WORK REQUIRED: Could you output the whole listing exactly as it stands, minus any images?

== AVAILABLE DATA ==

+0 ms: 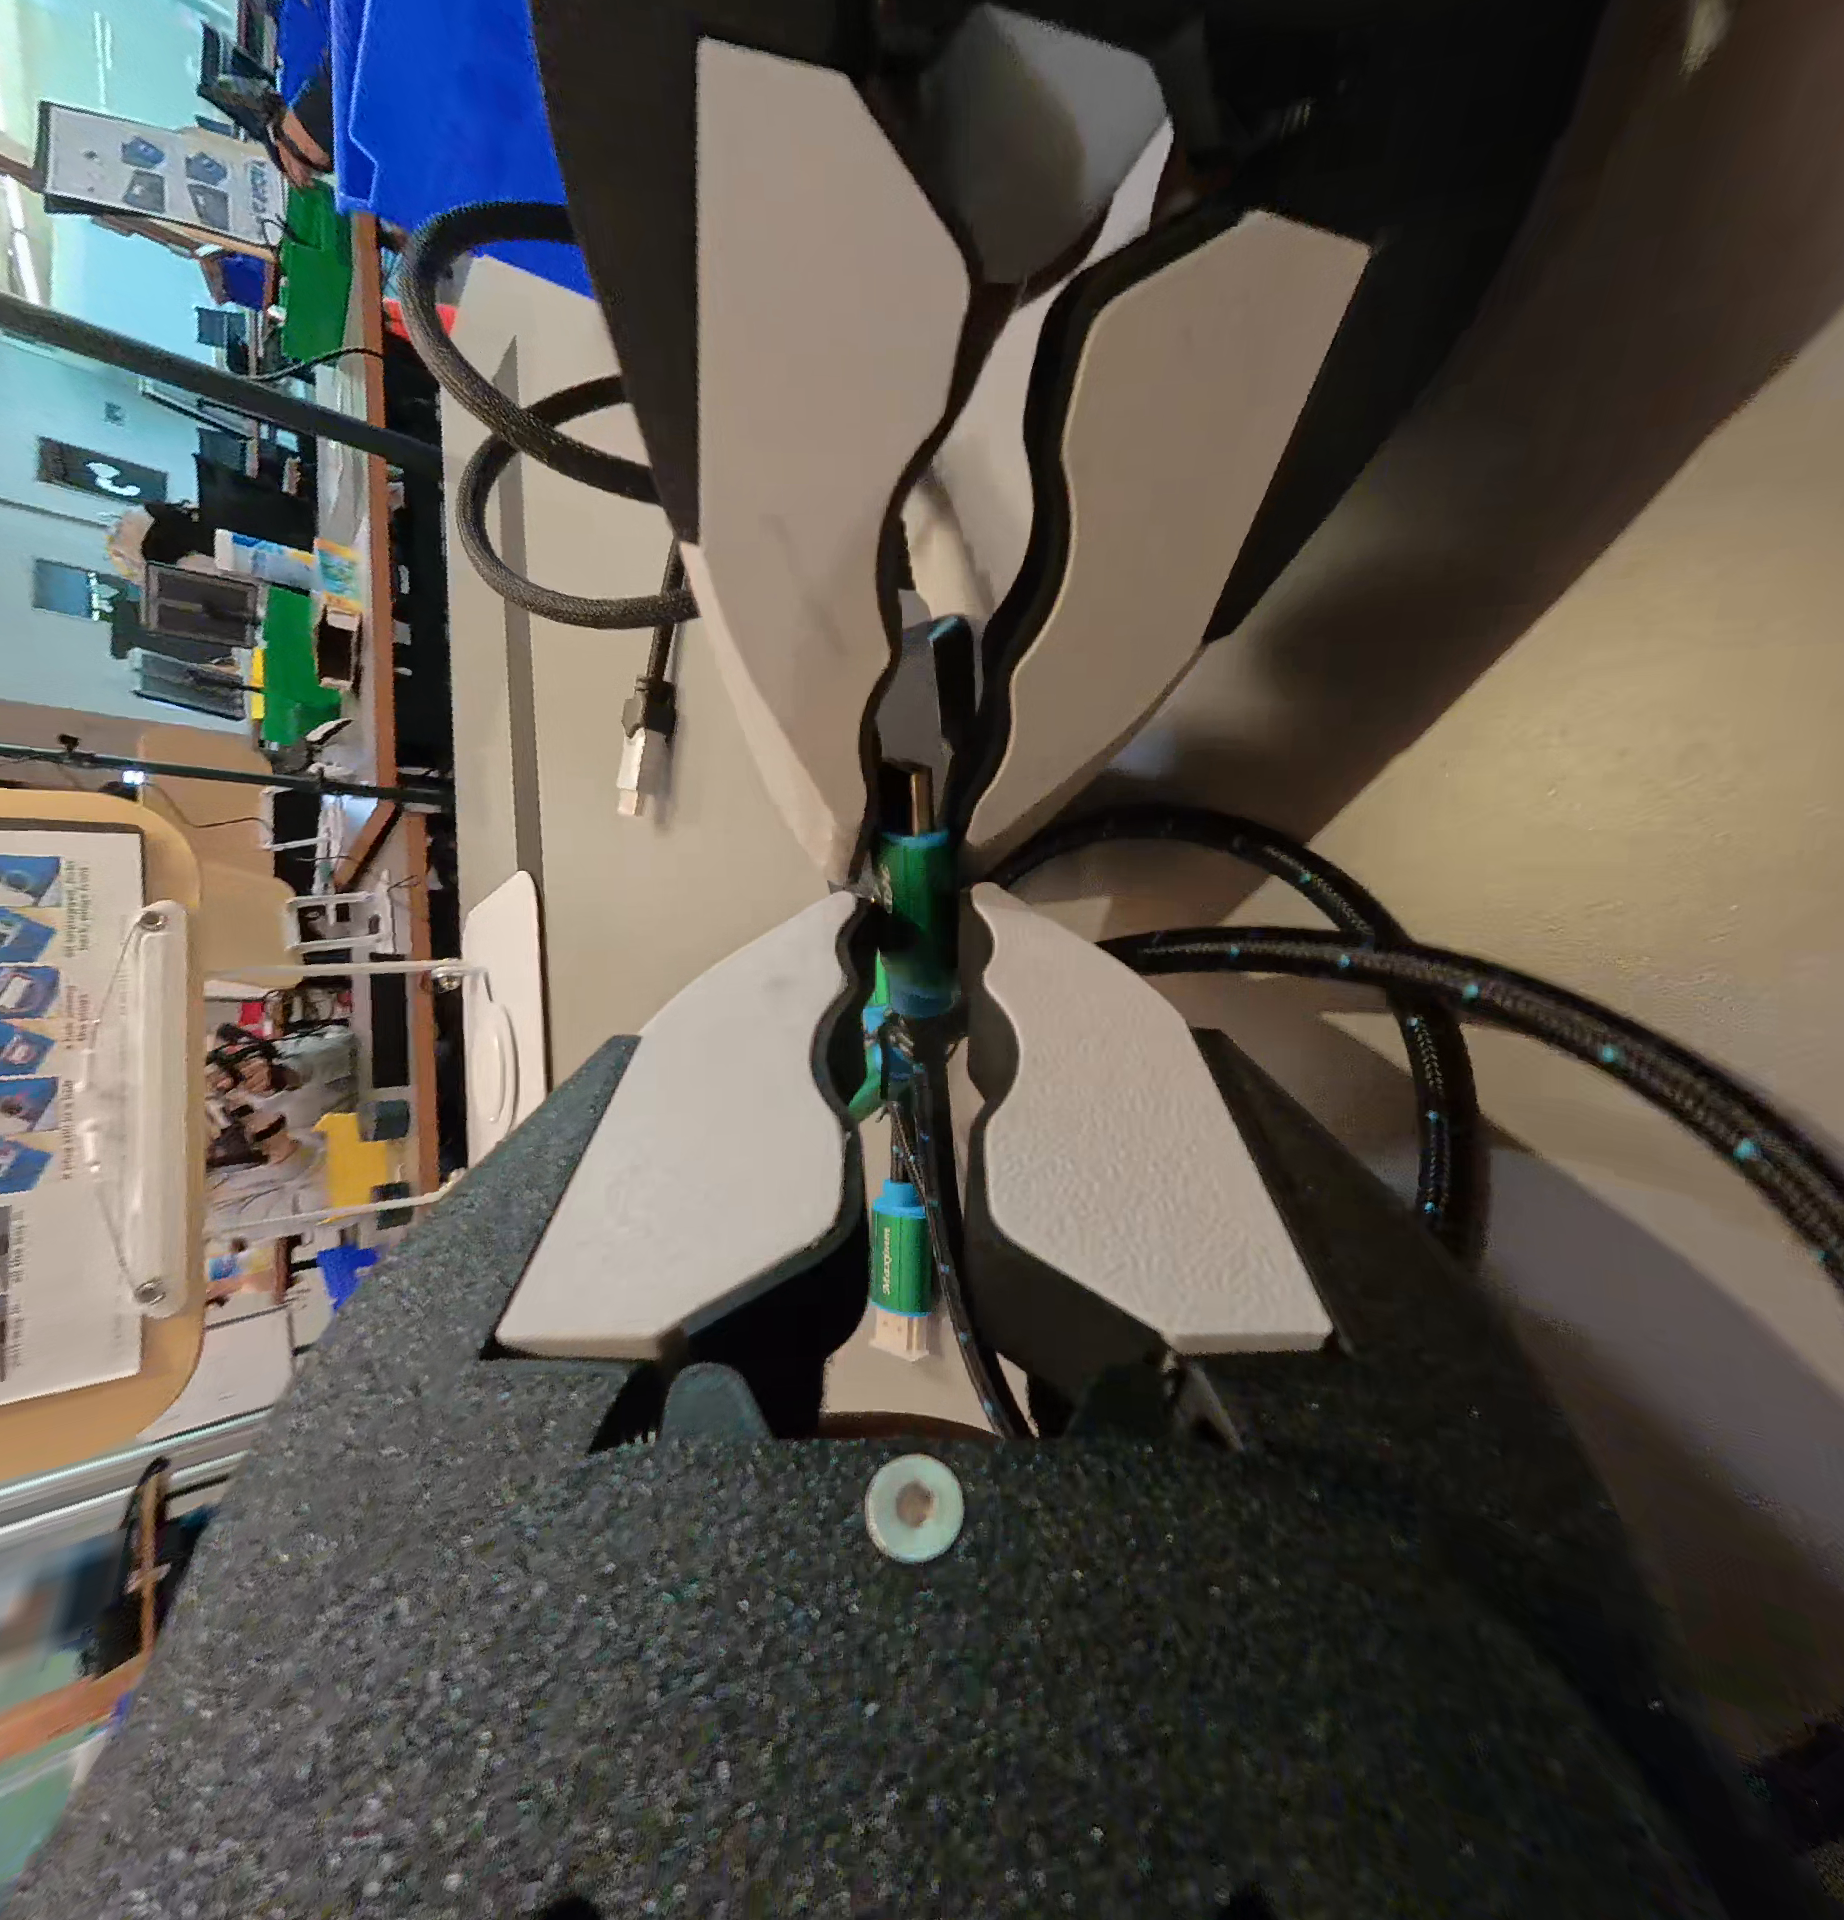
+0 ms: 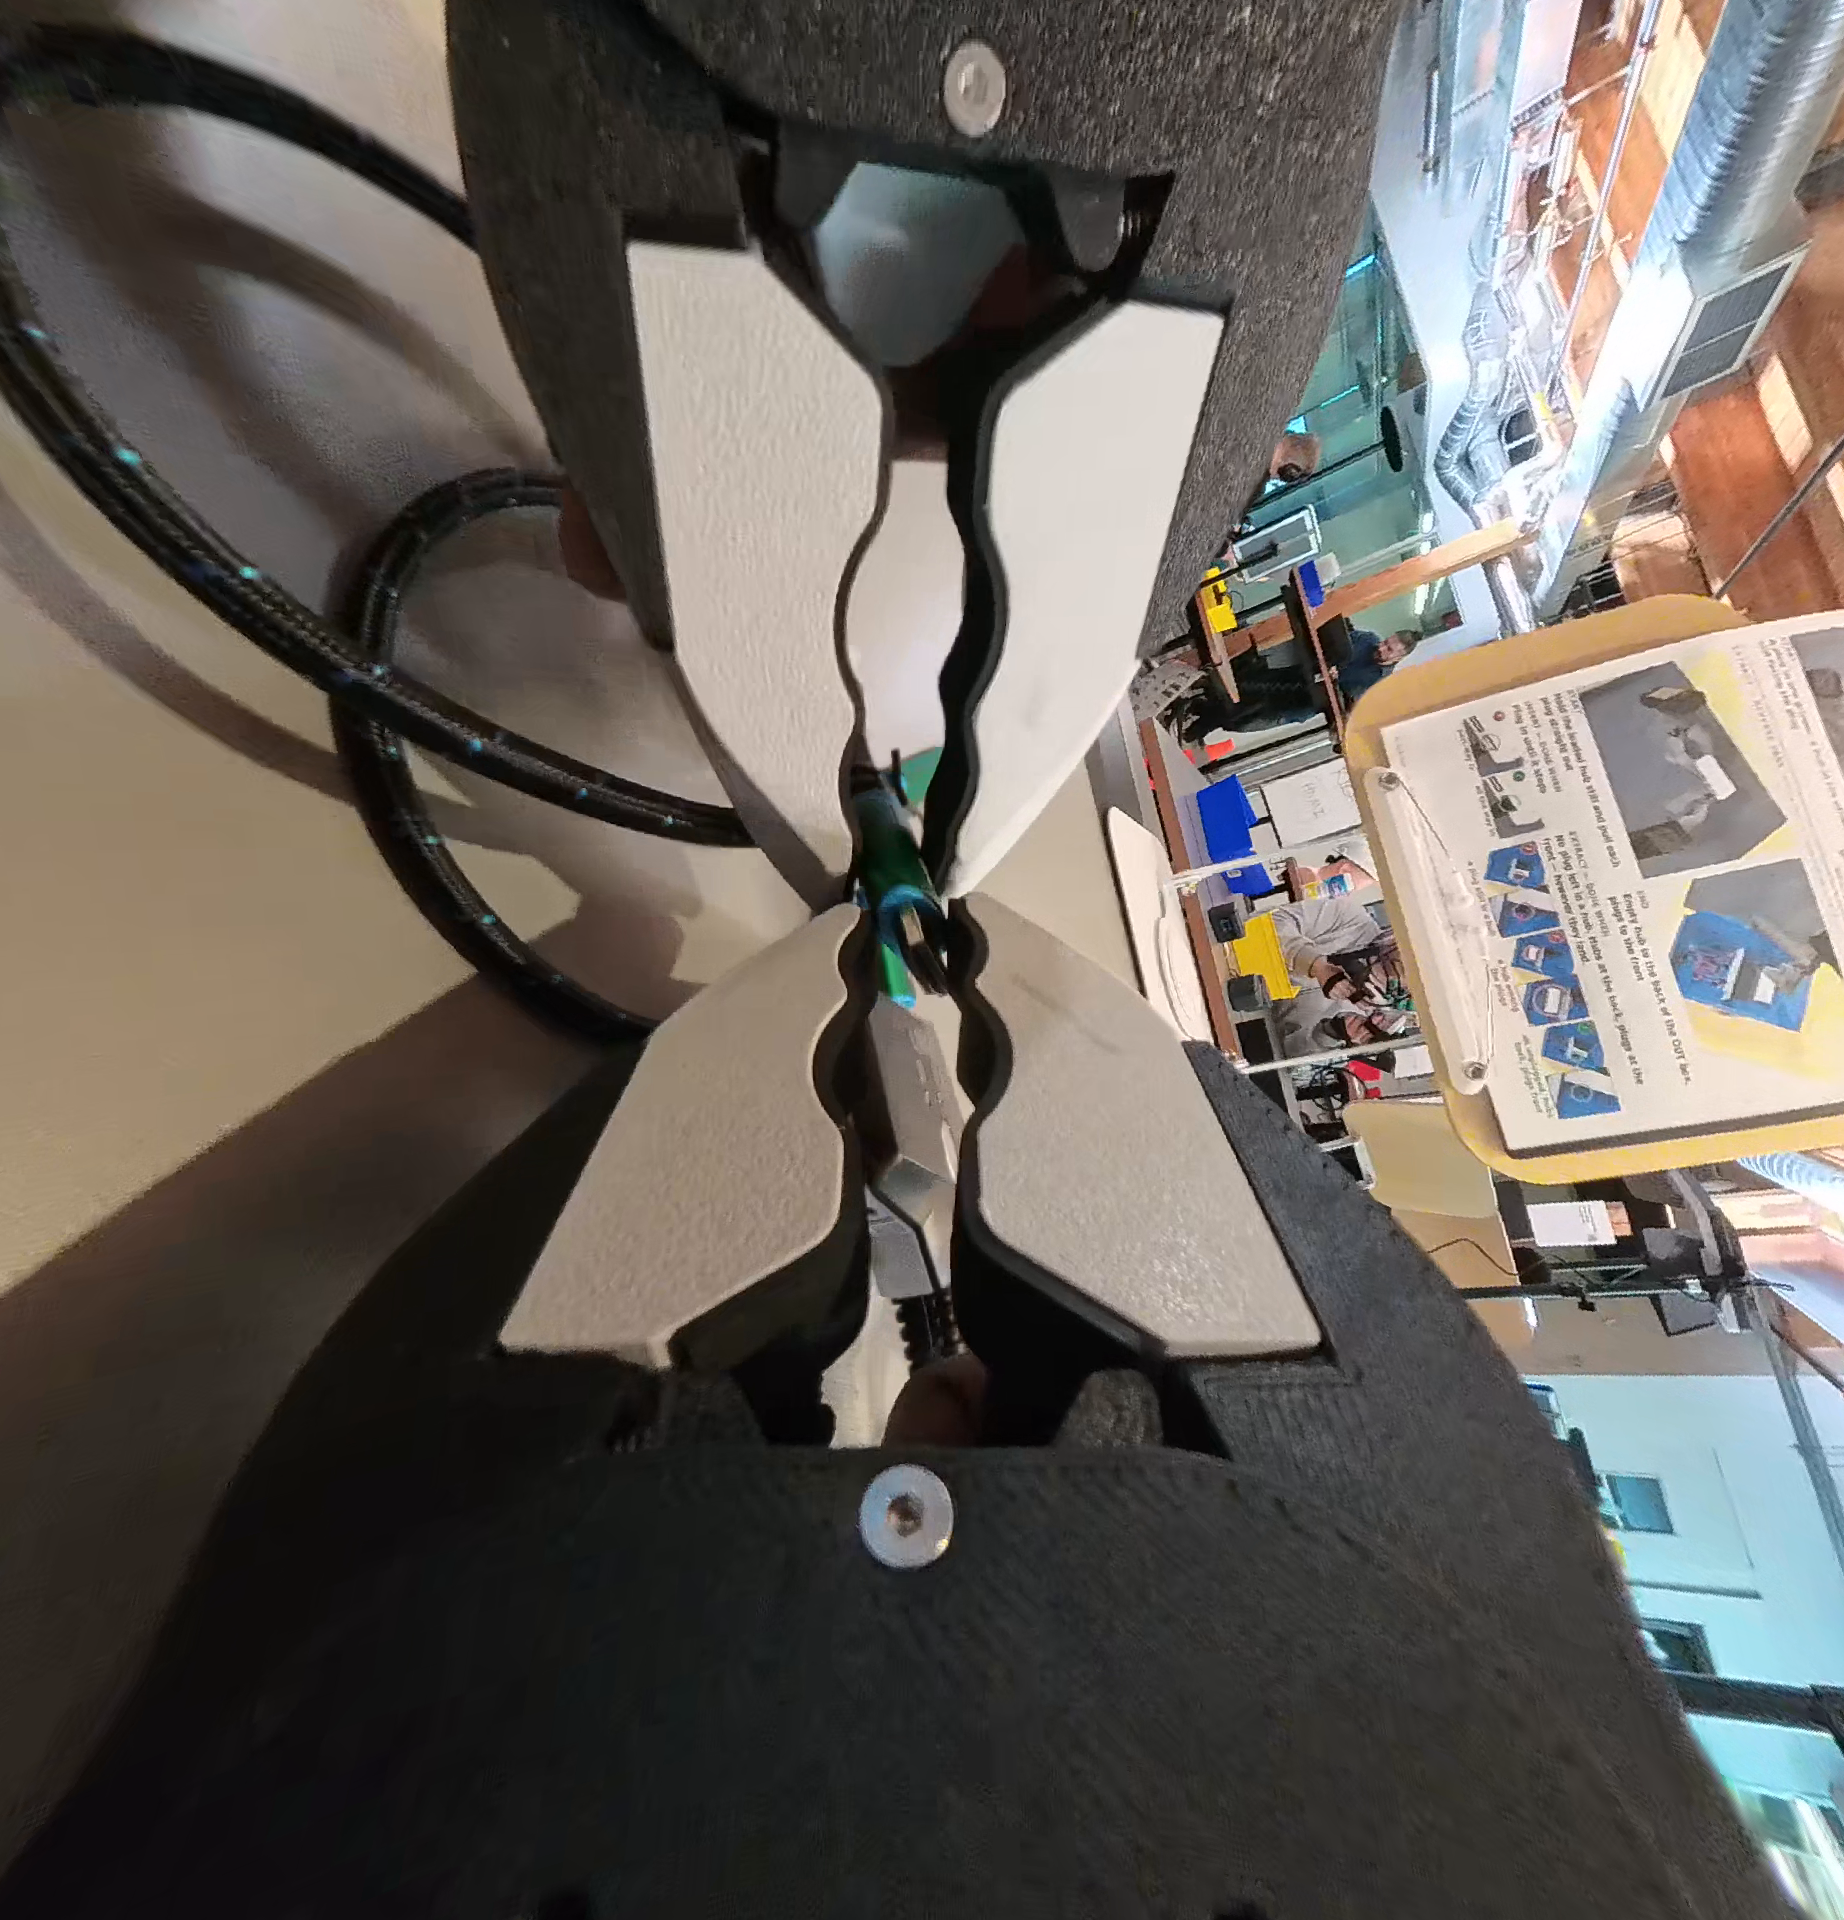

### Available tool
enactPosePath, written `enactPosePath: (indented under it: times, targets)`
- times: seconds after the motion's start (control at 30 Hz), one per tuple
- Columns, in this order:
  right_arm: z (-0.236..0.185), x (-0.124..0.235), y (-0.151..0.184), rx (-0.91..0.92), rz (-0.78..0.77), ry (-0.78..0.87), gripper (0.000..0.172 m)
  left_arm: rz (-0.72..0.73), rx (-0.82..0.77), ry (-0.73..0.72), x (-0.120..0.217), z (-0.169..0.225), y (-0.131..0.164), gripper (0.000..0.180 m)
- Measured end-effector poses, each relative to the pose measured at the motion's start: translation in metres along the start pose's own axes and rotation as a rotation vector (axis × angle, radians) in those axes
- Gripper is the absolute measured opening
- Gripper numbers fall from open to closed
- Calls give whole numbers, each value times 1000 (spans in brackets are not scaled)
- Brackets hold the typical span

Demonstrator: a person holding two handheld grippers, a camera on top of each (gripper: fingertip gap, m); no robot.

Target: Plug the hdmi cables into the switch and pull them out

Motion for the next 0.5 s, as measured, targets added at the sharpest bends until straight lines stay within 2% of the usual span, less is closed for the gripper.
enactPosePath:
  times: [0.23, 0.4, 0.5]
  targets:
    - [-1, 4, 0, 39, 5, 8, 14, -103, 16, -53, -6, -2, 9, 14]
    - [0, 18, 15, 103, -30, -45, 33, -222, 63, -72, -12, -10, 28, 14]
    - [-3, 27, 33, 101, -82, -108, 36, -301, 62, -80, -17, -11, 35, 14]
Point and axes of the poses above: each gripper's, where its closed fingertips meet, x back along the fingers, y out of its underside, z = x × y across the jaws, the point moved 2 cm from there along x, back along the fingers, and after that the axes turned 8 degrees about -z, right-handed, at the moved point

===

SOLUTION TO THIS EXERCISE:
+0 ms: 
+0 ms: 

### Available tool
enactPosePath, written `enactPosePath: (indented under it: times, targets)`
- times: seconds after the motion's start (control at 30 Hz), one per tuple
- Columns, in this order:
  right_arm: z (-0.236..0.185), x (-0.124..0.235), y (-0.151..0.184), rx (-0.91..0.92), rz (-0.78..0.77), ry (-0.78..0.87), gripper (0.000..0.172 m)
  left_arm: rz (-0.72..0.73), rx (-0.82..0.77), ry (-0.73..0.72), x (-0.120..0.217), z (-0.169..0.225), y (-0.131..0.164), gripper (0.000..0.180 m)
- Measured end-effector poses, each relative to the pose measured at the motion's start: translation in metres along the start pose's own axes and rotation as a rotation vector (axis × angle, radians) in those axes
- Gripper is the absolute measured opening
- Gripper numbers fall from open to closed
- Calls give whole numbers, each value times 1000 (spans in brackets are not scaled)
- Brackets hold the typical span

Demonstrator: a person holding two handheld grippers, a camera on top of each (gripper: fingertip gap, m); no robot.

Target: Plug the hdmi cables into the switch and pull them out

Motion for the next 0.5 s, as measured, targets added at the sharpest bends until straight lines stay within 2% of the usual span, less is closed for the gripper.
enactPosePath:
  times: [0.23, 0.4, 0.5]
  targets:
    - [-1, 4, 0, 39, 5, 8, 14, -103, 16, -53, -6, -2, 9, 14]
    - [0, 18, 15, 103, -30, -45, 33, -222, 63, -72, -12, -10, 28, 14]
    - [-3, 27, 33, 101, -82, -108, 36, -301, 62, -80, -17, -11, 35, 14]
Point and axes of the poses above: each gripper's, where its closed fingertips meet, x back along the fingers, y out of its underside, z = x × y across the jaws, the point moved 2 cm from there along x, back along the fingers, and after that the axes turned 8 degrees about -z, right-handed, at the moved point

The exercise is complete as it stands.